• [Extracted data entries]:

■ ■ ■ ■

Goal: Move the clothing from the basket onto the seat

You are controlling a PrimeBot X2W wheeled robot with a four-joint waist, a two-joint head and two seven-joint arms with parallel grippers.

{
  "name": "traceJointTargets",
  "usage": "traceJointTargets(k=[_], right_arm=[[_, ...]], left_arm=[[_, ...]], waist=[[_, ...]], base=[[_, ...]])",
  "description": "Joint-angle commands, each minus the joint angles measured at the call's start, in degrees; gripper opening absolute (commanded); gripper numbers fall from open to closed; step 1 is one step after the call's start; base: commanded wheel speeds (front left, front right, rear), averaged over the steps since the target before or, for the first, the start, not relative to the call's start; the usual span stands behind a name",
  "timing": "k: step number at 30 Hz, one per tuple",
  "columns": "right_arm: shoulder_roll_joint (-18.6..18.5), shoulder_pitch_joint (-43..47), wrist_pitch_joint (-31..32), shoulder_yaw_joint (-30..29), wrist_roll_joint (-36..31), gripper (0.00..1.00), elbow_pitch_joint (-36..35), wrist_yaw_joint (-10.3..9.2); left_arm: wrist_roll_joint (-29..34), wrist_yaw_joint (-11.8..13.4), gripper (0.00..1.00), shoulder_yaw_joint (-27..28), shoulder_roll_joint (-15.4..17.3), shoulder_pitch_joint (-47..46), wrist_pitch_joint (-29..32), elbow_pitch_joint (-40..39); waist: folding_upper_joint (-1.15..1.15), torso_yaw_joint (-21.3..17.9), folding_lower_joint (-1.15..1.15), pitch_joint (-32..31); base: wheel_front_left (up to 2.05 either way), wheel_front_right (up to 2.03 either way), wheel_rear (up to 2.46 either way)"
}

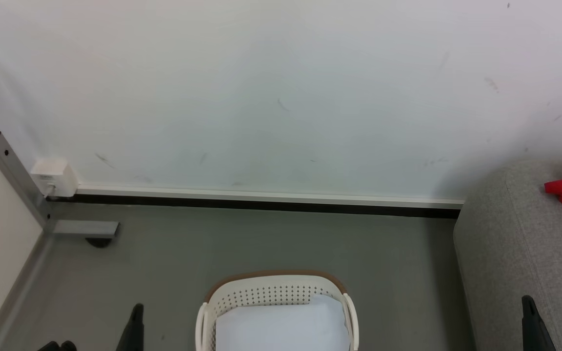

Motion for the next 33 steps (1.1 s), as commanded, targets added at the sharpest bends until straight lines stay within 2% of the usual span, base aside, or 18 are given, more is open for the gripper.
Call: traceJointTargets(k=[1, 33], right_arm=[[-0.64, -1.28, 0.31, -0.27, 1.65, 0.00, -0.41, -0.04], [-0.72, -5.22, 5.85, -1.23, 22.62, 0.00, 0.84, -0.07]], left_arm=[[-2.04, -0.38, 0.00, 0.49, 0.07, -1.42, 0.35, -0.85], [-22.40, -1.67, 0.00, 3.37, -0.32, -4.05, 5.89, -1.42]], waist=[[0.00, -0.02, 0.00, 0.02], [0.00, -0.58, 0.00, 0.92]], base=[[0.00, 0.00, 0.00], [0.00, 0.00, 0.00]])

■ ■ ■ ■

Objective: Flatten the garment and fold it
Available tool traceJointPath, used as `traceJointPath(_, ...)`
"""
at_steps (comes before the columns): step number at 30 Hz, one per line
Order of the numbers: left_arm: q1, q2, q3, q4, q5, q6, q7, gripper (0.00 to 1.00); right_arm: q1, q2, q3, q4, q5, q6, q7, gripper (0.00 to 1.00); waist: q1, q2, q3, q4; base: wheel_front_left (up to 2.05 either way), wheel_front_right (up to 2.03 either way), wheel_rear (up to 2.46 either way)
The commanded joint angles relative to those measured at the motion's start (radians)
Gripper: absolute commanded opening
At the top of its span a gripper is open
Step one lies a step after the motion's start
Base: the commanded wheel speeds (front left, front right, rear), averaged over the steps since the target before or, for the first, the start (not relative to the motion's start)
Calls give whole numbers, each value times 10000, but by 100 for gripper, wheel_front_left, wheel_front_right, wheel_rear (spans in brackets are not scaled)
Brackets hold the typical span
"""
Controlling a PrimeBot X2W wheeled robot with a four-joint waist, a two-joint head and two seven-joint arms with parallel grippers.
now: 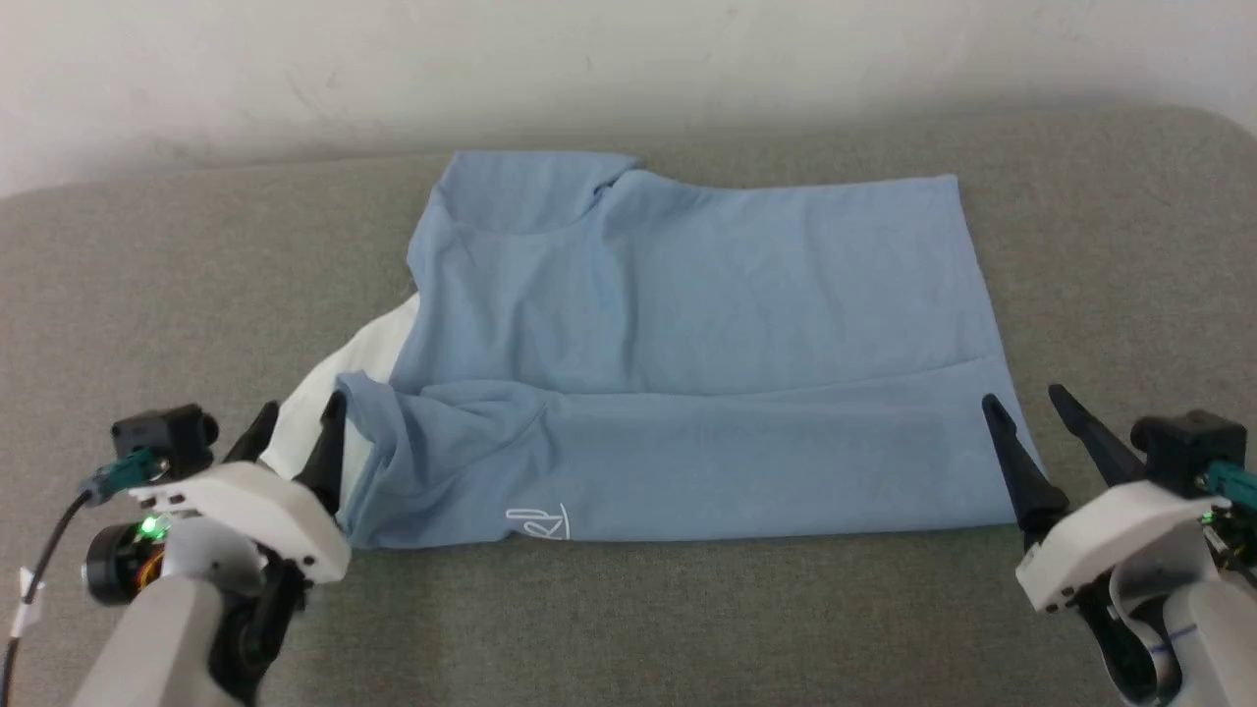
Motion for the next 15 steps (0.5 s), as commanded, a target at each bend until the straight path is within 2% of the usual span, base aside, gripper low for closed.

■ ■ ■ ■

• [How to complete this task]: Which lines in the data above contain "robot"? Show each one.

• [Exercise result]:
You are controlling a PrimeBot X2W wheeled robot with a four-joint waist, a two-joint head and two seven-joint arms with parallel grippers.
Controlling a PrimeBot X2W wheeled robot with a four-joint waist, a two-joint head and two seven-joint arms with parallel grippers.

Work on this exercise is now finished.